Como os cenários são construídos
Cenários são combinações plausíveis de eventos políticos, fiscais e econômicos. Não são previsões: são narrativas coerentes cujos impactos são discutidos em linguagem probabilística — “pode aumentar”, “tende a favorecer”,“há risco de” — nunca em linguagem determinística.
Diferença entre dado, projeção e opinião
- Dado: valor coletado de fonte oficial, com data e link.
- Projeção: número derivado de metodologia declarada ou consenso de mercado, sempre atribuído.
- Opinião: leitura editorial claramente identificada como análise.
Uso de probabilidades
Quando exibimos probabilidades, sempre indicamos o método (mercado de previsão, média de pesquisas ou estimativa interna), a data e afonte. Não usamos probabilidades geradas por IA sem revisão editorial.
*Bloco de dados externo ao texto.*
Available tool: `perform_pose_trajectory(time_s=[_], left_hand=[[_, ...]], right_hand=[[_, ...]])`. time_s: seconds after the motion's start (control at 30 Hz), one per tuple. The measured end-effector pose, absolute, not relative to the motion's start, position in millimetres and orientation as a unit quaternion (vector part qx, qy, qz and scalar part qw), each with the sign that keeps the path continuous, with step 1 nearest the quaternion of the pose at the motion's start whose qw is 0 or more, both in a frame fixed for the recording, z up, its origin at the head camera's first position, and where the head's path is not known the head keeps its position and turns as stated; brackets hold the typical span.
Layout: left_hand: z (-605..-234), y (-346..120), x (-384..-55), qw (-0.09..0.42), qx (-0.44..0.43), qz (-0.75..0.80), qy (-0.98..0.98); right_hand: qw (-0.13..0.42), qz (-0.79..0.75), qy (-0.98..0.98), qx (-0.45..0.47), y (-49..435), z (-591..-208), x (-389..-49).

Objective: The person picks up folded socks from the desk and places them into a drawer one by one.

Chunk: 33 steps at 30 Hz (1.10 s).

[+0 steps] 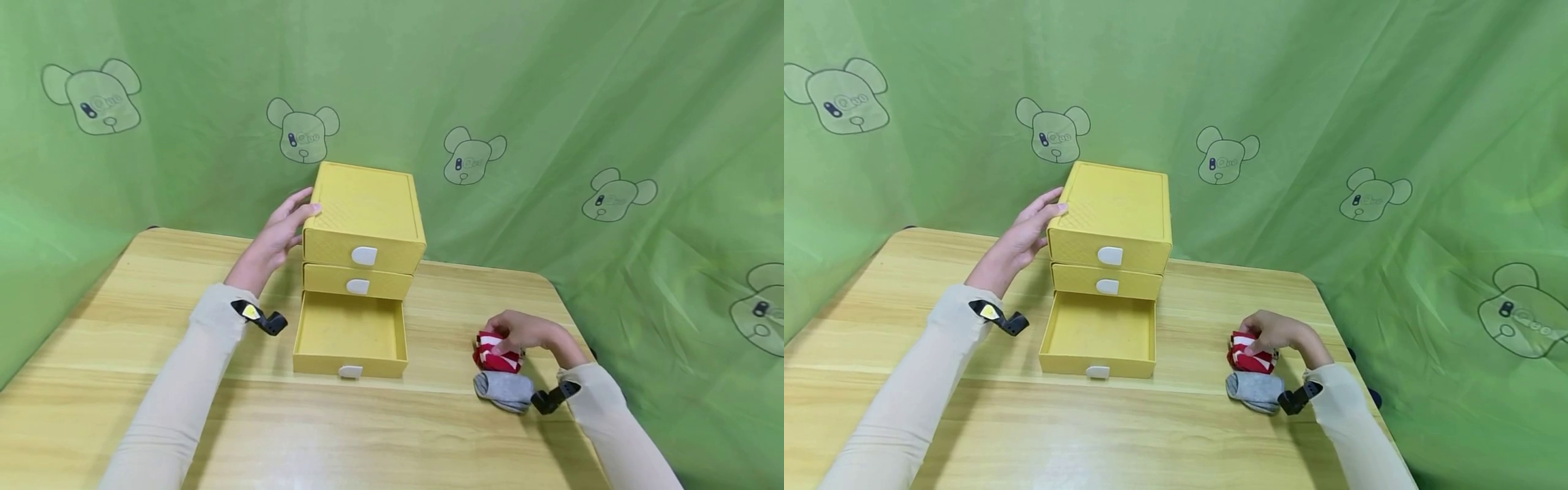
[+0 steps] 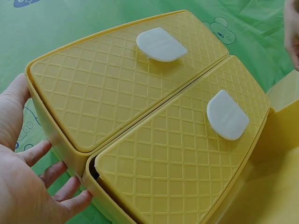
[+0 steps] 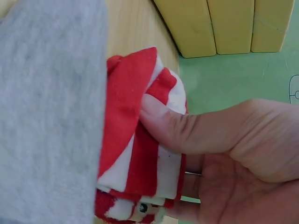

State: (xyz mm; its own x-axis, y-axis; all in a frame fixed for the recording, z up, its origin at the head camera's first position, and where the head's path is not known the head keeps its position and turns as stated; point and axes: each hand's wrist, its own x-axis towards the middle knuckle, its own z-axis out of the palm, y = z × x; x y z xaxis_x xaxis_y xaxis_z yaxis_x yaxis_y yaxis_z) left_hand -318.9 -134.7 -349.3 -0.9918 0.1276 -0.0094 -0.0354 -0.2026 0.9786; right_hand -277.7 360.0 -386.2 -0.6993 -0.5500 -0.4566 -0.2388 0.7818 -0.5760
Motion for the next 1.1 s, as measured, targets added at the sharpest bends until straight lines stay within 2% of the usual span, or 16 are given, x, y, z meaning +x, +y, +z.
perform_pose_trajectory(time_s=[0.47,0.77,1.1], left_hand=[[-348.6,-134.1,-318.1,0.054,0.03,0.775,0.629],[-348.3,-134.3,-319.2,0.053,0.026,0.773,0.632],[-348.4,-134.0,-319.1,0.054,0.028,0.776,0.628]], right_hand=[[0.287,-0.248,0.893,-0.24,346.4,-360.3,-285.1],[0.271,-0.259,0.894,-0.245,310.0,-315.5,-283.6],[0.243,-0.247,0.879,-0.327,252.2,-281.8,-274.2]])
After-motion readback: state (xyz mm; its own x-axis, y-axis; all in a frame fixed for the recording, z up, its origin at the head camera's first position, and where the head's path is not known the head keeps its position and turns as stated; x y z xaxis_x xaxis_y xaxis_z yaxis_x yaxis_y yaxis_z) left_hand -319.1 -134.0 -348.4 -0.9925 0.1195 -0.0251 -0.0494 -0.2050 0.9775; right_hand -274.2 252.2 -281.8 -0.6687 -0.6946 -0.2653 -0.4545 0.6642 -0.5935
Uso de inteligência artificial
A IA auxilia em resumos, associações entre notícias e indicadores e detecção de contradições entre fontes. Nenhum número, probabilidade ou classificação de impacto é alterado automaticamente sem validação humana e sem registro da fonte.
Política de correções
Erros são corrigidos assim que identificados, com registro do que foi alterado e da data. Revisões de séries feitas pelos órgãos oficiais (por exemplo, reponderação do IPCA) são refletidas na próxima sincronização automática.
Limitações
Nada aqui é recomendação financeira. Cenários são construções analíticas. Pesquisas de opinião têm metodologias distintas e não devem ser comparadas sem contexto.